Sound reasoning about the behavior of programs relies on program execution adhering to the language semantics. However, in a distributed computation, when a value is sent from one party to another, the receiver faces the question of whether the value is well-traced: could it have been produced by a computation that respects the language semantics? If not, then accepting the non-well-traced value may invalidate the receiver’s reasoning, leading to bugs or vulnerabilities.
Proof-Carrying Data (PCD) is a recently-introduced cryptographic mechanism that allows messages in a distributed computation to be accompanied by proof that the message, and the history leading to it, complies with a specified predicate. Using PCD, a verifier can be convinced that the predicate held throughout the distributed computation, even in the presence of malicious parties, and at a verification cost that is independent of the size of the computation producing the value. Unfortunately, previous approaches to using PCD required tailoring a specialized predicate for each application, using an inconvenient formalism and with little methodological support.

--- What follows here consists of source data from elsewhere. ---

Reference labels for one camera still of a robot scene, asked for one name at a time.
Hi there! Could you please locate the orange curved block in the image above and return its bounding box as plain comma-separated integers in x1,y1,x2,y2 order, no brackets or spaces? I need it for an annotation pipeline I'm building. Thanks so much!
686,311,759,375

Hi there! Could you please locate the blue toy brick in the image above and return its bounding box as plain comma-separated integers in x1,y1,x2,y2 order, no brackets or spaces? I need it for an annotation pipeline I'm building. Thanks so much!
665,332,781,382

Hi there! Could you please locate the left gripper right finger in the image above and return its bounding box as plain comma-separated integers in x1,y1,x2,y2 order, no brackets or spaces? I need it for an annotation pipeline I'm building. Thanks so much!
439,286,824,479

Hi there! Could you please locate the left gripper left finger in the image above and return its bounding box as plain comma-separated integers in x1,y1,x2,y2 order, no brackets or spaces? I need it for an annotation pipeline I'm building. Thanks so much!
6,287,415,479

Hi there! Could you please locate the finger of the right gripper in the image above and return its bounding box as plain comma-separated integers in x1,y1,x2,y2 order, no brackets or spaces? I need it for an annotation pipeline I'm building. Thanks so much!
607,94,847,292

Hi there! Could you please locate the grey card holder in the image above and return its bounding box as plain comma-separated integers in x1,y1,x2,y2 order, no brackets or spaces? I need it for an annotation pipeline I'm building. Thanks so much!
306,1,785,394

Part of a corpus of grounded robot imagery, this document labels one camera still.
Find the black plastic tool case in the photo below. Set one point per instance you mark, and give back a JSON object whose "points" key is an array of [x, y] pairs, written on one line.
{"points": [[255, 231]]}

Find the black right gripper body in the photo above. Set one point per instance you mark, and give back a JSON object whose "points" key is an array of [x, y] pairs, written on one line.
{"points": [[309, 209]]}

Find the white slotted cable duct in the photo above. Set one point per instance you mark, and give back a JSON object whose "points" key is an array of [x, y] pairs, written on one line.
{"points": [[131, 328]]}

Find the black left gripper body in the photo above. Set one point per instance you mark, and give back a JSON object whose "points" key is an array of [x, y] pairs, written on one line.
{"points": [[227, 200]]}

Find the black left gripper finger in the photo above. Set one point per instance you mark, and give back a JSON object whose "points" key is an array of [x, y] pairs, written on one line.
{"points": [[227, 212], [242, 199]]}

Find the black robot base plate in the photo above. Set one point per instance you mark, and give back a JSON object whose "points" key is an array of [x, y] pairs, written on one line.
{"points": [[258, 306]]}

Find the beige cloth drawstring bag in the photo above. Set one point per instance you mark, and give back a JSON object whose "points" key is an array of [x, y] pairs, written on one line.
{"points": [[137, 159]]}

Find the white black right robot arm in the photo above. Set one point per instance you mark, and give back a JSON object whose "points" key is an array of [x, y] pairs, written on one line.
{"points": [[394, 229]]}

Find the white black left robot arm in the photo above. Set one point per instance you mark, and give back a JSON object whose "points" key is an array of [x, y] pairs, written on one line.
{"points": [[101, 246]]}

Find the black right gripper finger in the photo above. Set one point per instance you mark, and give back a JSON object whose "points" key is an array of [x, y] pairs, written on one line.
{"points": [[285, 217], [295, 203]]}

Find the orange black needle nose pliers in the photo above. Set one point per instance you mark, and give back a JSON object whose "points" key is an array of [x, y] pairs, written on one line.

We connect these two threads by introducing a novel, PCD-based approach to enforcing language semantics in distributed computations. We show how to construct an object-oriented language runtime that ensures that objects received from potentially untrusted parties are well-traced with respect to a set of class definitions. Programmers can then soundly reason about program behavior, despite values received from untrusted parties, without needing to be aware of the underlying cryptographic techniques.